Мы шли пешком в Москву, мимо Волоколамска и Нового Иерусалима, и навстречу нам, весело махая нам руками и флажками, неслись сибирские танкисты на своих сибирских танках, и ясно было, что никакой Москвы немцам не взять. Это было уже в первые дни октября.
Здорово усталые, добрались мы до своего Художественного института и узнали, что завтра, в 8 часов утра, надо быть на Ярославском вокзале и уезжать из Москвы с эшелоном Художественного института куда‑то за Урал. Ходить куда‑нибудь еще было совсем некогда, и вечером я добрался до своих комнат в коммунальной (когда‑то гершензоновской) квартире в Плотниковом переулке на Арбате. В комнатах, засыпанных битым оконным стеклом, стоял лютый холод, такой же двадцатиградусный мороз, как на дворе. В прекрасный фруктовый сад за окнами попала фугасная немецкая бомба, сад был уничтожен, а стекла из всех трех наших окон были вышиблены и вдребезги разбиты. Окна были присматривавшим за моими комнатами моим учителем и другом Виктором Никитичем Лазаревым забиты фанерой, и сквозь редкие щели в этой фанере проникал слабый свет. Электричество не горело. Ночевать в этих комнатах было явно невозможно, поэтому я собрал свою одежду, увезенную моим отцом тогда с Новой Башиловки, взял шубу и зимнюю шапку, положил в рюкзак несколько любимых французских и английских книг — Бодлера, Китса и еще что‑то и отправился к Лазареву домой, надеясь там переночевать до ухода рано утром на Ярославский вокзал. Виктор Никитич жил тогда в маленьком одноэтажном доме в ограде Зачатьевского монастыря на Остоженке. Был уже поздний вечер, я взошел на крыльцо и остановился в недоумении: дверь в дом была открыта, и в доме было темно. Пока я так стоял, не понимая, что происходит, из дома на крыльцо вышел лазаревский пес Мурзик и молча укусил меня за ногу. Но и это не прояснило ситуации. Но тут пришла лазаревская домработница Ариша — она объяснила, что Виктор Никитич и Вера Николаевна сегодня ночуют у друзей, а она сама пошла спрятаться в бомбоубежище, испугавшись воздушного налета. Я‑то никакого воздушного налета и не заметил, привыкнув их видеть каждый день целое лето. Ариша устроила мне ванну, я переоделся как следует, подарил ей свои военные доспехи, лег спать (она, конечно, меня накормила — я ведь ничего весь день не ел).

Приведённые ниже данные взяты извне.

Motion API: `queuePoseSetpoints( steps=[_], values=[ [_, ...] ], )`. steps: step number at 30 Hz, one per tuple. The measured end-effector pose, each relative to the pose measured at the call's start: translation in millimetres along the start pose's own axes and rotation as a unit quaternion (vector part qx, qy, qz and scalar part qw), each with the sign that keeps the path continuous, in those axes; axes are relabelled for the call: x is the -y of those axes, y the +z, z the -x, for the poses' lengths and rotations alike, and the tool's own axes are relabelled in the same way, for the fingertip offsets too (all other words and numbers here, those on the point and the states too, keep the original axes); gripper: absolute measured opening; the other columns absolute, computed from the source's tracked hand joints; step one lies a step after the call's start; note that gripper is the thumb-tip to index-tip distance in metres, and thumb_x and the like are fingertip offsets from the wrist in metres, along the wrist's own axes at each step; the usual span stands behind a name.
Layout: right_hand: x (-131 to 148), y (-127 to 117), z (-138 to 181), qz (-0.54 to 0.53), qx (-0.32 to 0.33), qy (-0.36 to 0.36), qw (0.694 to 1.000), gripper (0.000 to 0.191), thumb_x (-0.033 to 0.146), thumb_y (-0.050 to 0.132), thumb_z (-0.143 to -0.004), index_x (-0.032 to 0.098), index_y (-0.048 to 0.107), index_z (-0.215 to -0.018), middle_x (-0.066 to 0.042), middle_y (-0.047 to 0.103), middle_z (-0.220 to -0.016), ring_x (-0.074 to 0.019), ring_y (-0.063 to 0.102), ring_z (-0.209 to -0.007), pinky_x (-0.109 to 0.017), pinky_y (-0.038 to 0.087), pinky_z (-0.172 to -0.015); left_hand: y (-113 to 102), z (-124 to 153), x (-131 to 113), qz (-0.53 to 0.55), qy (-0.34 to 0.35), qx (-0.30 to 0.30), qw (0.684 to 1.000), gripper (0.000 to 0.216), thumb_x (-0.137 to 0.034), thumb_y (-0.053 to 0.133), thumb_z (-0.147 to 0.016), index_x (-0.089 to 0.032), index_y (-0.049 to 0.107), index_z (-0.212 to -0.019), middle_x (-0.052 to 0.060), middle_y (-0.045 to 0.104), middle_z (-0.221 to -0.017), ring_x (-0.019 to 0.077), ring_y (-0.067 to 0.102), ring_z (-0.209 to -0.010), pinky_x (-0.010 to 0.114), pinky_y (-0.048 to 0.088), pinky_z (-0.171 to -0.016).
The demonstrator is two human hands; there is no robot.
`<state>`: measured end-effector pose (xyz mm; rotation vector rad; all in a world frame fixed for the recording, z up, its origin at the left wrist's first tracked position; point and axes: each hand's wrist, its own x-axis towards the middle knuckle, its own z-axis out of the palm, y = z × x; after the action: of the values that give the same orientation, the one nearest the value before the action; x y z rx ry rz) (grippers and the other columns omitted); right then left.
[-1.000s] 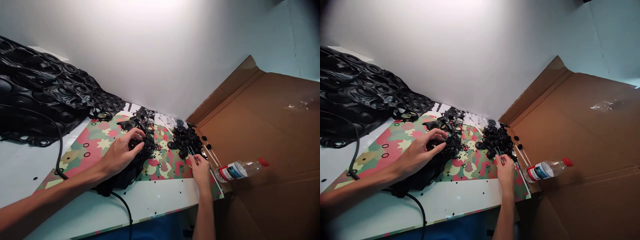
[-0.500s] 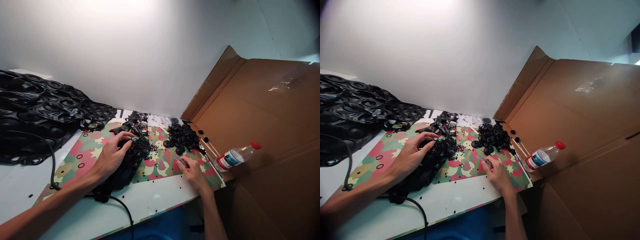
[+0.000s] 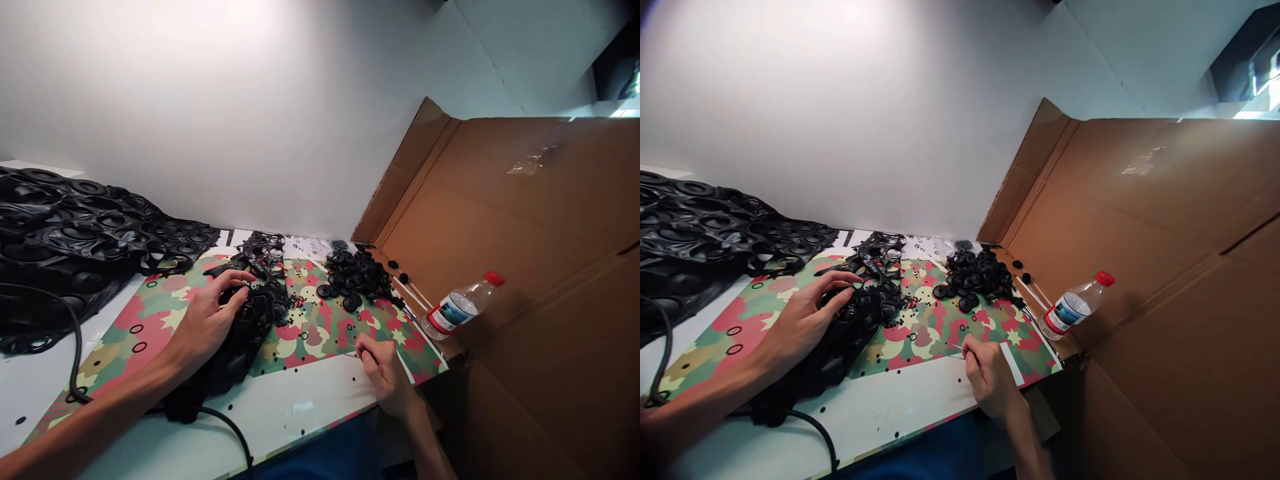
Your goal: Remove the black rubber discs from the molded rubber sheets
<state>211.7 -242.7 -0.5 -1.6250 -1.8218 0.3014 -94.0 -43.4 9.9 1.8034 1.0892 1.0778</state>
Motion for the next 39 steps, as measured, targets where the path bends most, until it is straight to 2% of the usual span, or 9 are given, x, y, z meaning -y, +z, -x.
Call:
queuePoseSetpoints(
  steps=[8,12,17,20,25,31,34,36,39],
  values=[
    [7.7,15.3,-2.0,0.035,-0.03,-0.022,0.999,0.017,0.02,0.041,-0.1,0.025,0.044,-0.084,0.006,0.039,-0.066,-0.0136,0.043,-0.055,-0.028,0.028,-0.059,-1.0,1.0,0.0,-0.015,0.023,-0.007,1.0,0.041,-0.058,0.06,-0.097,-0.025,0.072,-0.119,0.007,0.077,-0.114,0.0271,0.069,-0.095,0.035,0.049,-0.076],
    [3.6,14.3,-6.4,0.012,-0.018,-0.01,1.0,0.019,0.02,0.042,-0.1,0.025,0.04,-0.082,0.007,0.032,-0.063,-0.0133,0.036,-0.052,-0.029,0.026,-0.057,0.3,3.9,-5.8,-0.013,0.014,0.002,1.0,0.043,-0.057,0.063,-0.096,-0.025,0.073,-0.122,0.006,0.079,-0.116,0.0265,0.071,-0.093,0.033,0.049,-0.069],
    [0.8,16.3,-7.4,0.029,-0.015,-0.03,0.999,0.02,0.018,0.045,-0.097,0.025,0.04,-0.079,0.006,0.036,-0.065,-0.0135,0.038,-0.055,-0.03,0.026,-0.059,-1.1,6.6,-15.1,0.02,0.028,0.005,0.999,0.043,-0.054,0.069,-0.094,-0.026,0.073,-0.126,0.009,0.078,-0.127,0.0321,0.071,-0.12,0.03,0.056,-0.07],
    [-0.1,18.0,-5.6,0.042,-0.019,-0.038,0.998,0.02,0.018,0.045,-0.098,0.025,0.043,-0.079,0.005,0.038,-0.064,-0.0138,0.04,-0.055,-0.03,0.026,-0.059,-9.3,4.1,-21.7,0.034,0.026,0.005,0.999,0.047,-0.055,0.071,-0.094,-0.026,0.072,-0.131,0.01,0.077,-0.128,0.0317,0.073,-0.115,0.029,0.057,-0.064],
    [-1.1,18.8,-5.0,0.056,-0.036,-0.064,0.996,0.023,0.018,0.043,-0.103,0.025,0.044,-0.081,0.006,0.036,-0.064,-0.0135,0.039,-0.053,-0.03,0.025,-0.058,-30.5,-9.4,-36.6,0.078,0.071,-0.067,0.992,0.04,-0.041,0.078,-0.093,-0.023,0.074,-0.129,0.008,0.078,-0.123,0.0274,0.071,-0.121,0.032,0.059,-0.086],
    [2.2,17.4,-7.9,0.062,-0.045,-0.065,0.995,0.026,0.023,0.046,-0.108,0.024,0.045,-0.081,0.006,0.041,-0.065,-0.0132,0.043,-0.054,-0.029,0.027,-0.058,-46.1,-22.0,-83.2,0.131,0.081,-0.082,0.985,0.043,-0.029,0.082,-0.088,-0.02,0.076,-0.129,0.007,0.079,-0.109,0.0186,0.073,-0.098,0.025,0.058,-0.077],
    [2.6,16.4,-8.9,0.053,-0.041,-0.046,0.997,0.031,0.033,0.049,-0.113,0.024,0.049,-0.084,0.005,0.048,-0.067,-0.0135,0.046,-0.057,-0.028,0.031,-0.06,-53.2,-26.3,-117.1,0.098,0.139,-0.114,0.979,0.044,-0.023,0.08,-0.089,-0.02,0.076,-0.133,0.005,0.08,-0.106,0.0169,0.074,-0.089,0.029,0.064,-0.08],
    [1.8,16.5,-8.9,0.05,-0.043,-0.04,0.997,0.033,0.04,0.051,-0.114,0.024,0.052,-0.086,0.004,0.052,-0.069,-0.0138,0.048,-0.059,-0.027,0.032,-0.062,-58.4,-31.4,-136.9,0.07,0.196,-0.134,0.969,0.046,-0.019,0.078,-0.09,-0.019,0.076,-0.136,0.005,0.08,-0.112,0.019,0.077,-0.096,0.038,0.067,-0.092],
    [0.2,17.6,-8.4,0.056,-0.048,-0.04,0.996,0.034,0.043,0.051,-0.115,0.024,0.054,-0.087,0.004,0.054,-0.07,-0.0143,0.048,-0.06,-0.028,0.033,-0.062,-64.6,-44.6,-155.5,0.022,0.293,-0.133,0.947,0.05,-0.016,0.075,-0.09,-0.018,0.075,-0.14,0.002,0.08,-0.129,0.0252,0.075,-0.124,0.048,0.064,-0.11]
  ],
)
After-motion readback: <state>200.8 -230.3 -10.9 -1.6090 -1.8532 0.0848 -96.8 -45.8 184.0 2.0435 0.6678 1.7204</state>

Утром я ушел очень рано — хотел прийти на вокзал задолго до ухода эшелона — и был там уже в семь часов. Выйдя на перрон, увидел, как только что отошел стоявший на ближайшем пути поезд. Спросил, где стоит эшелон Художественного института, номер такой‑то, — железнодорожный служащий ответил: «А вот он только что отошел, видите, вон его хвост». «Не может быть, на него было велено собираться к 8 часам», — сказал я. Проверил несколько раз, все сошлось — да, ушел именно эшелон Художественного института, номер такой‑то! Я совершенно остолбенел — что мне было делать? Возвращаться мне было некуда, документы мои были в институте и, значит, уехали с этим эшелоном, у меня не было ни копейки денег… Я решил догнать эшелон, влез в ближайший уходивший дачный поезд (без билета!), доехал до Загорска — эшелон Художественного института уже ушел дальше. Забрался в какой‑то отходивший поезд до Александрова — не догнал.

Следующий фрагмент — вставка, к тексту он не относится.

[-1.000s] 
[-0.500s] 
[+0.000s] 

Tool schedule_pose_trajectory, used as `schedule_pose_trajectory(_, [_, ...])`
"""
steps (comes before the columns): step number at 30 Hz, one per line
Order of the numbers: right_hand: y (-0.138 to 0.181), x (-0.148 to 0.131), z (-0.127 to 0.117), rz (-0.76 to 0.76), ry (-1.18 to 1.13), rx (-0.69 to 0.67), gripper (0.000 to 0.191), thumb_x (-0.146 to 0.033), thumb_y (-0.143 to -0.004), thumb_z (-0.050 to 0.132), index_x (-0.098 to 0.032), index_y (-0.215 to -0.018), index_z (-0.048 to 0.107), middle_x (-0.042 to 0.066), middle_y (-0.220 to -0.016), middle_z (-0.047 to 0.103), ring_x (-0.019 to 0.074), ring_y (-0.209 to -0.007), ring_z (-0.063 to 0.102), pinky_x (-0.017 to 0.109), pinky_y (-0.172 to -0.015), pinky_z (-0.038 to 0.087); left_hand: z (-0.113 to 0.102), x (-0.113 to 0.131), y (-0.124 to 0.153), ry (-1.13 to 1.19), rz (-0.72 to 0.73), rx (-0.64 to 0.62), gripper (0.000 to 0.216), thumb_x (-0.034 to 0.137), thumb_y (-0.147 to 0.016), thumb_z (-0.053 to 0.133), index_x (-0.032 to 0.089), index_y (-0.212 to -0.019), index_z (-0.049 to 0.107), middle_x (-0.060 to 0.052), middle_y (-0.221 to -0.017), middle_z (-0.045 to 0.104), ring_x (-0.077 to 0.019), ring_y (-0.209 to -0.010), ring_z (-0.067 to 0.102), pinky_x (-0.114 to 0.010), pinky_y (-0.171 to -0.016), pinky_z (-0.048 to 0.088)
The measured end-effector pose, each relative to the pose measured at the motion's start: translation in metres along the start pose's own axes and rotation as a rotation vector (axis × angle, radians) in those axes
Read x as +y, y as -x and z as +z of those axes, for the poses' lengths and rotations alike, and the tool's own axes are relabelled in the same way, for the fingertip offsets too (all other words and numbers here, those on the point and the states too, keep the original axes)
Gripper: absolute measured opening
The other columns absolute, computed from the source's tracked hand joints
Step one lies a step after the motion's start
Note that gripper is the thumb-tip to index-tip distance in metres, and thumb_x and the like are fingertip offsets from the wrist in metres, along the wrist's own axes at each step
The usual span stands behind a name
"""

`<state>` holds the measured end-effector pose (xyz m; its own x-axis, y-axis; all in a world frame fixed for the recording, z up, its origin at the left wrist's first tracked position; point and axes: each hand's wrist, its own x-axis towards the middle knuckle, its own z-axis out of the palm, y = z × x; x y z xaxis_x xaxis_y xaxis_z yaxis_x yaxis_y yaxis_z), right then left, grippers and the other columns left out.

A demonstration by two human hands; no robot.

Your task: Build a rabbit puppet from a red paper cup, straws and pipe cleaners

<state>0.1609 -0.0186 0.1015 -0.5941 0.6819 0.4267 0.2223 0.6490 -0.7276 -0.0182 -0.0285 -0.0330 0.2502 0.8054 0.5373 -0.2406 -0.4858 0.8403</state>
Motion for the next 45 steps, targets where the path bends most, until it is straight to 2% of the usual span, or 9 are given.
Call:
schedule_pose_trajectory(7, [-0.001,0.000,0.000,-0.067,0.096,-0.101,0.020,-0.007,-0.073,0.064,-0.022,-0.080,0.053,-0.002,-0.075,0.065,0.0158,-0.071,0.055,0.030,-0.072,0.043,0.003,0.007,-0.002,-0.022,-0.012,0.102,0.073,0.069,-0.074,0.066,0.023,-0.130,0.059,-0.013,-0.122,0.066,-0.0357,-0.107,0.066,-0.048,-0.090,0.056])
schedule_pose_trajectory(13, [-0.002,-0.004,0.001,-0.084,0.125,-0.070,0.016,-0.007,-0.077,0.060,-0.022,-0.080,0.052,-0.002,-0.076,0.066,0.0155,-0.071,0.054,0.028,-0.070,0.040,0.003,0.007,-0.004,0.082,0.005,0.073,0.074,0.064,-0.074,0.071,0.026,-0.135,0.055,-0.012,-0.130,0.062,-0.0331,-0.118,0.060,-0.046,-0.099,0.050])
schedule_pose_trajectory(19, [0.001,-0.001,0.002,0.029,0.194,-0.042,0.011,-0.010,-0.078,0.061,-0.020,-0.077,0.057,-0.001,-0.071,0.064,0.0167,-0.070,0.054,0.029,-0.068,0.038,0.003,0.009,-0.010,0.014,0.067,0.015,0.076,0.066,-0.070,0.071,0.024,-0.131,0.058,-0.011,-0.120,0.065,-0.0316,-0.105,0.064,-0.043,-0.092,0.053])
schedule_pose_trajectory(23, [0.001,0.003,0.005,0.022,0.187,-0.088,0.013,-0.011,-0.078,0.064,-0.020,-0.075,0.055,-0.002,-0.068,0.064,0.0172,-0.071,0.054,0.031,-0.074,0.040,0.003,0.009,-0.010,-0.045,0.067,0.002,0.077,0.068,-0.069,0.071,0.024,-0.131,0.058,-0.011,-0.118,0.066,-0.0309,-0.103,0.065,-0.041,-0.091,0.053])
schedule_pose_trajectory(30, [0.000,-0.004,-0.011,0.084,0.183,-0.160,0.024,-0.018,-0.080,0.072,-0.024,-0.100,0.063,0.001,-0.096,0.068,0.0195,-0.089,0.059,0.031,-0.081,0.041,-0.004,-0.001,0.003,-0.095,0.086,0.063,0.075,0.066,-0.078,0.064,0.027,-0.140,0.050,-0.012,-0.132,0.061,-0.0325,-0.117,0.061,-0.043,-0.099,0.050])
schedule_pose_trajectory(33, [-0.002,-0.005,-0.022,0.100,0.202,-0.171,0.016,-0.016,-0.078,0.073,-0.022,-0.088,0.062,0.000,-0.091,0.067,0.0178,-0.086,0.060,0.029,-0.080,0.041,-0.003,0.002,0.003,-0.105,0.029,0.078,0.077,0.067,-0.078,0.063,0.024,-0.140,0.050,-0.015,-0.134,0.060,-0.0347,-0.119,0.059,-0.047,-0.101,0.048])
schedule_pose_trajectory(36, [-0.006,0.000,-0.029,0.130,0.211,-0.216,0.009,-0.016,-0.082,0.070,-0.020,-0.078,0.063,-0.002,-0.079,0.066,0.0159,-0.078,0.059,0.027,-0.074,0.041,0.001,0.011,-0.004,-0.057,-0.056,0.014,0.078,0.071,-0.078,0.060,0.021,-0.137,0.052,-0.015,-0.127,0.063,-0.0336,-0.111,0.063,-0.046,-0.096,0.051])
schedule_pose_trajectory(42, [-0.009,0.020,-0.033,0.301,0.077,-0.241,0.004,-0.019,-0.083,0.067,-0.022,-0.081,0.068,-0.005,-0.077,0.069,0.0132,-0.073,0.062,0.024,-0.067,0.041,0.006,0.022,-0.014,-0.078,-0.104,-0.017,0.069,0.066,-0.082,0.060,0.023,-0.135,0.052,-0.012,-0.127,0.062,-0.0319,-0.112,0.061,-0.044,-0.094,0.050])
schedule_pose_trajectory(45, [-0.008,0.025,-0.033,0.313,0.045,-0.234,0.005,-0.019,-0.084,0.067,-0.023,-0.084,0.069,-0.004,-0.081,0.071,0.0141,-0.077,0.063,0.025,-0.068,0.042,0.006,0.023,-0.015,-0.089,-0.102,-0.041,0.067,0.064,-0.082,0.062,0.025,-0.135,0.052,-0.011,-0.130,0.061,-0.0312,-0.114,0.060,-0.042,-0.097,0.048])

Устроился на открытом всем ветрам тамбуре, почти что на буферах товарного вагона в каком‑то бесконечно длинном товарном поезде. К вечеру сообразил, что ночью непременно замерзну и свалюсь с этих буферов. Решил попроситься на ночь в один из вагонов — теплушек, в которых ехали из Москвы разные институты Академии наук. В первую же теплушку меня действительно пустили, хоть и без особой охоты — тогда власти всем усердно внушали, что кругом сплошные враги и шпионы. Документов у меня не было — я предложил вместо этого обыскать мой рюкзак и убедиться, что я вполне безобидный человек. Ученые мужи охотно согласились, и, засыпая, я видел, с каким любопытством они разглядывали мои французские и английские книжки. Утром я поблагодарил моих хозяев и ушел. Что делать дальше? Я нашел прицепленный к какому‑то поезду, шедшему в Свердловск, «ничейный» и почти пустой дачный вагон и забрался в него, и ехал в нем около двух недель.